**WHAT THIS TASK INVOLVES**
Retype the listing below line for line, but only from the line with "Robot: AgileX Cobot" down to the line with "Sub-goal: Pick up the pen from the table", inclusive. Pictures stay out.

**DATA FOR THIS TASK**
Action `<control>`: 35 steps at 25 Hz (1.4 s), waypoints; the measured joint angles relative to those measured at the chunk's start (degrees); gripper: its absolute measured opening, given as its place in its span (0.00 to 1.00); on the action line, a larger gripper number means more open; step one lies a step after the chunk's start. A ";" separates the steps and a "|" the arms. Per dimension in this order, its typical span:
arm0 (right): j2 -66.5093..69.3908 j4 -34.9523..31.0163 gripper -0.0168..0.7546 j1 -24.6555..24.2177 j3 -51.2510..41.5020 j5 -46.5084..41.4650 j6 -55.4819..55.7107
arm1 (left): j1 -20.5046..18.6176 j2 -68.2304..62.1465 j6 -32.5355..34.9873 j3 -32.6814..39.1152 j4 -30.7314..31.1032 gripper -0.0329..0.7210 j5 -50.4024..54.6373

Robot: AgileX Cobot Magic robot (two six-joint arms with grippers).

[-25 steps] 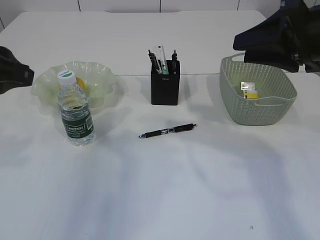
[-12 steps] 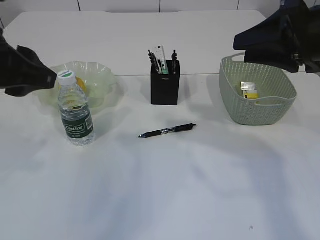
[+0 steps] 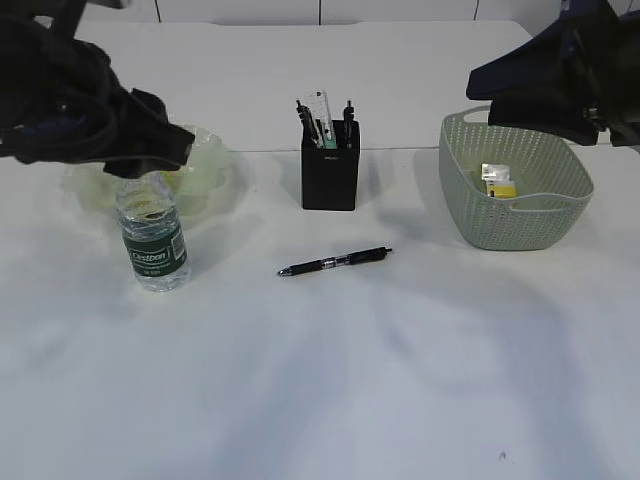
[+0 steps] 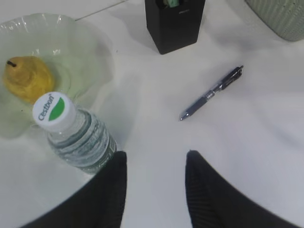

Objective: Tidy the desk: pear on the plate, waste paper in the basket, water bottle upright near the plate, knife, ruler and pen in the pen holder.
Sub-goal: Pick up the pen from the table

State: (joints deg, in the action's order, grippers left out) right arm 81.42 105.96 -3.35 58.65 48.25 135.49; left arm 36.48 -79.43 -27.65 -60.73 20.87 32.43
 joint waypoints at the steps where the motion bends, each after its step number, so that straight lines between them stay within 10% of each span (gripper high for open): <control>1: 0.00 0.00 0.44 0.00 0.00 0.00 0.00 | 0.00 -1.01 0.00 -1.07 0.00 0.45 0.00; 26: 0.00 0.00 0.44 0.00 0.00 -0.10 -0.35 | 0.00 -17.58 0.69 -11.92 10.50 0.71 -8.21; 35: 0.00 0.00 0.44 0.00 0.00 -0.23 -0.35 | 0.00 -27.94 15.25 -24.25 2.49 0.71 1.19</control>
State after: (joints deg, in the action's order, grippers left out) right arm 81.42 105.96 -3.35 58.65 48.02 135.14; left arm 36.48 -107.37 -12.40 -84.98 23.36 33.63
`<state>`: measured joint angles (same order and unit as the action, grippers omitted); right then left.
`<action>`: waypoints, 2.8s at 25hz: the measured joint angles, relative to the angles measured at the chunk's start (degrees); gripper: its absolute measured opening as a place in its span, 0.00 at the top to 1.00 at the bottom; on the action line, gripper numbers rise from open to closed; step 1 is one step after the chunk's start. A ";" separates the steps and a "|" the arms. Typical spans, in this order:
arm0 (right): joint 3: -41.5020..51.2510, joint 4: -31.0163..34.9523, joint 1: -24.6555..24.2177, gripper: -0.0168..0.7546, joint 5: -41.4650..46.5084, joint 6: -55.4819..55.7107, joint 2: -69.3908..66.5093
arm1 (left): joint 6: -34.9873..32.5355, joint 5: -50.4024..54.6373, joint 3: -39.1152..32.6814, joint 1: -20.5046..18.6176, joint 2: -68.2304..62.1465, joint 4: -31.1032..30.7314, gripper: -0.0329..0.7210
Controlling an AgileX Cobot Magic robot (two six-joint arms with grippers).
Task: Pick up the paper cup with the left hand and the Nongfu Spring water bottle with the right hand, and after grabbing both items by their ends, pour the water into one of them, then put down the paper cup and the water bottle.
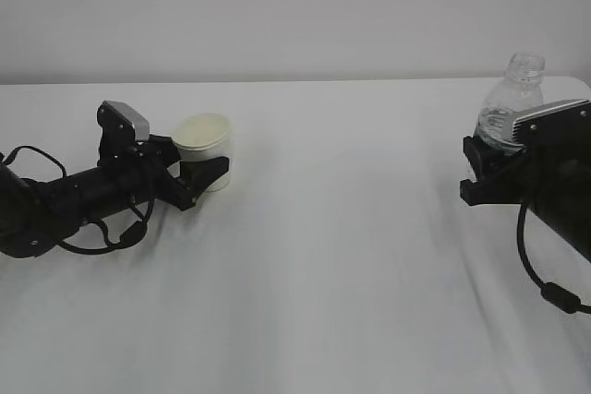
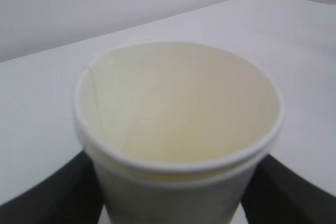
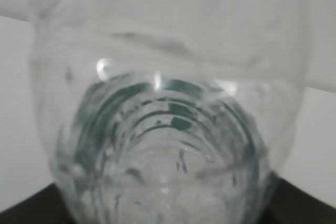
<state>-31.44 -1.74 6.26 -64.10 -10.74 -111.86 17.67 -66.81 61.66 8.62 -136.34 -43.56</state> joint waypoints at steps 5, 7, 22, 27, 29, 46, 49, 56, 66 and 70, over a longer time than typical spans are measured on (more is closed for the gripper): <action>0.00 0.00 0.00 0.42 0.00 0.00 0.00 | 0.03 0.59 -3.01 -0.66 3.23 -1.03 0.26; 0.00 0.00 0.00 0.42 0.00 0.00 0.00 | 0.12 0.63 -3.44 -0.66 4.67 -2.15 0.26; 0.00 0.00 0.00 0.42 0.00 0.00 0.00 | 6.04 0.72 -3.74 -0.44 10.58 -15.49 0.29; 0.00 0.00 0.00 0.42 0.00 0.00 0.00 | 7.15 0.72 -3.74 3.08 10.70 -18.40 0.29; 0.00 0.00 0.00 0.42 0.00 0.00 0.00 | 7.27 0.72 -3.74 4.96 10.70 -18.40 0.29; 2.25 0.00 0.00 0.42 0.57 0.00 3.43 | 14.00 0.72 0.37 13.05 7.59 -19.99 0.29; 2.34 0.00 0.12 0.42 3.57 0.00 6.27 | 14.14 0.72 1.37 14.15 7.15 -20.10 0.29; 2.90 -0.76 0.35 0.42 9.61 0.00 10.84 | 14.26 0.72 1.90 16.66 6.80 -20.10 0.29; 2.90 -1.45 2.78 0.42 17.68 0.00 17.72 | 16.96 0.72 5.26 17.26 6.19 -20.34 0.29; 3.27 -1.25 2.78 0.42 21.10 -0.38 20.69 | 19.69 0.72 8.45 17.76 4.12 -21.46 0.29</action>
<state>-28.17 -2.99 9.03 -43.00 -11.12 -91.18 37.36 -66.09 70.11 26.38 -132.22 -65.02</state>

**RESULT OF THE EXERCISE**
Robot: AgileX Cobot Magic robot (two six-joint arms with grippers).

[-25 steps] 
[-12 steps] 
[+0 steps] 
[+0 steps] 

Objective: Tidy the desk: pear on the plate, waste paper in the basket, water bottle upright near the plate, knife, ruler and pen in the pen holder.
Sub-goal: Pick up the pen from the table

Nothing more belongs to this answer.